HOW TO COMPLETE THIS TASK >>
Give again only those lines from the start of the entries through the line holding "Where can the black", leaving them as they are.

Stored items from a collection:
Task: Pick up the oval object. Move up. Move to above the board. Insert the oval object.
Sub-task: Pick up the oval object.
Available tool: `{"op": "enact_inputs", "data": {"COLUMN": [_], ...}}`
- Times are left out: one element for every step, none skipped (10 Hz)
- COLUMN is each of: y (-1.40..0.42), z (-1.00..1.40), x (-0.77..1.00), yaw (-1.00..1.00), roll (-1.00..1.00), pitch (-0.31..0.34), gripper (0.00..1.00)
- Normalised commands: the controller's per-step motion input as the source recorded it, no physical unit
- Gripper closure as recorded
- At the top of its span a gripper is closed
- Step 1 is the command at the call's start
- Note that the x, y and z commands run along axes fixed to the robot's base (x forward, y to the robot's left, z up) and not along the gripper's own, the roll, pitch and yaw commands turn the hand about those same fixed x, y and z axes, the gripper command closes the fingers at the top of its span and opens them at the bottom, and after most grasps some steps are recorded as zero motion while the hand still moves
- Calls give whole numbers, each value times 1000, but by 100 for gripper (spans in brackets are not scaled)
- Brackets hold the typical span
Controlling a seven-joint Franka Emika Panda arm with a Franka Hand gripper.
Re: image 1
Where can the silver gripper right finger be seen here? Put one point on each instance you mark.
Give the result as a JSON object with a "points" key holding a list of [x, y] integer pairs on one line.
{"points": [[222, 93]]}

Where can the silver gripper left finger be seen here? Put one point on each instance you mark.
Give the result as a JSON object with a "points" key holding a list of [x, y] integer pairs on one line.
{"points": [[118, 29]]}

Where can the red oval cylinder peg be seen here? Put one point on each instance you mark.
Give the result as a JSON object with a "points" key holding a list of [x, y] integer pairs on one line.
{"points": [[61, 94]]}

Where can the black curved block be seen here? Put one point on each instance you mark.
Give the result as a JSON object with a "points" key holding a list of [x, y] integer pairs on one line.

ANSWER SPACE >>
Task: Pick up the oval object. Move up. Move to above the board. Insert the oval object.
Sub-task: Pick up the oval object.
Available tool: `{"op": "enact_inputs", "data": {"COLUMN": [_], ...}}`
- Times are left out: one element for every step, none skipped (10 Hz)
- COLUMN is each of: y (-1.40..0.42), z (-1.00..1.40), x (-0.77..1.00), yaw (-1.00..1.00), roll (-1.00..1.00), pitch (-0.31..0.34), gripper (0.00..1.00)
- Normalised commands: the controller's per-step motion input as the source recorded it, no physical unit
- Gripper closure as recorded
- At the top of its span a gripper is closed
- Step 1 is the command at the call's start
- Note that the x, y and z commands run along axes fixed to the robot's base (x forward, y to the robot's left, z up) and not along the gripper's own, the roll, pitch and yaw commands turn the hand about those same fixed x, y and z axes, the gripper command closes the fingers at the top of its span and opens them at the bottom, and after most grasps some steps are recorded as zero motion while the hand still moves
- Calls give whole numbers, each value times 1000, but by 100 for gripper (spans in brackets are not scaled)
- Brackets hold the typical span
Controlling a seven-joint Franka Emika Panda arm with a Franka Hand gripper.
Re: image 1
Where can the silver gripper right finger be seen here? Put one point on each instance you mark.
Give the result as a JSON object with a "points" key holding a list of [x, y] integer pairs on one line.
{"points": [[222, 93]]}

Where can the silver gripper left finger be seen here? Put one point on each instance you mark.
Give the result as a JSON object with a "points" key holding a list of [x, y] integer pairs on one line.
{"points": [[118, 29]]}

Where can the red oval cylinder peg be seen here? Put one point on each instance you mark.
Give the result as a JSON object with a "points" key holding a list of [x, y] integer pairs on one line.
{"points": [[61, 94]]}

Where can the black curved block be seen here? Put one point on each instance you mark.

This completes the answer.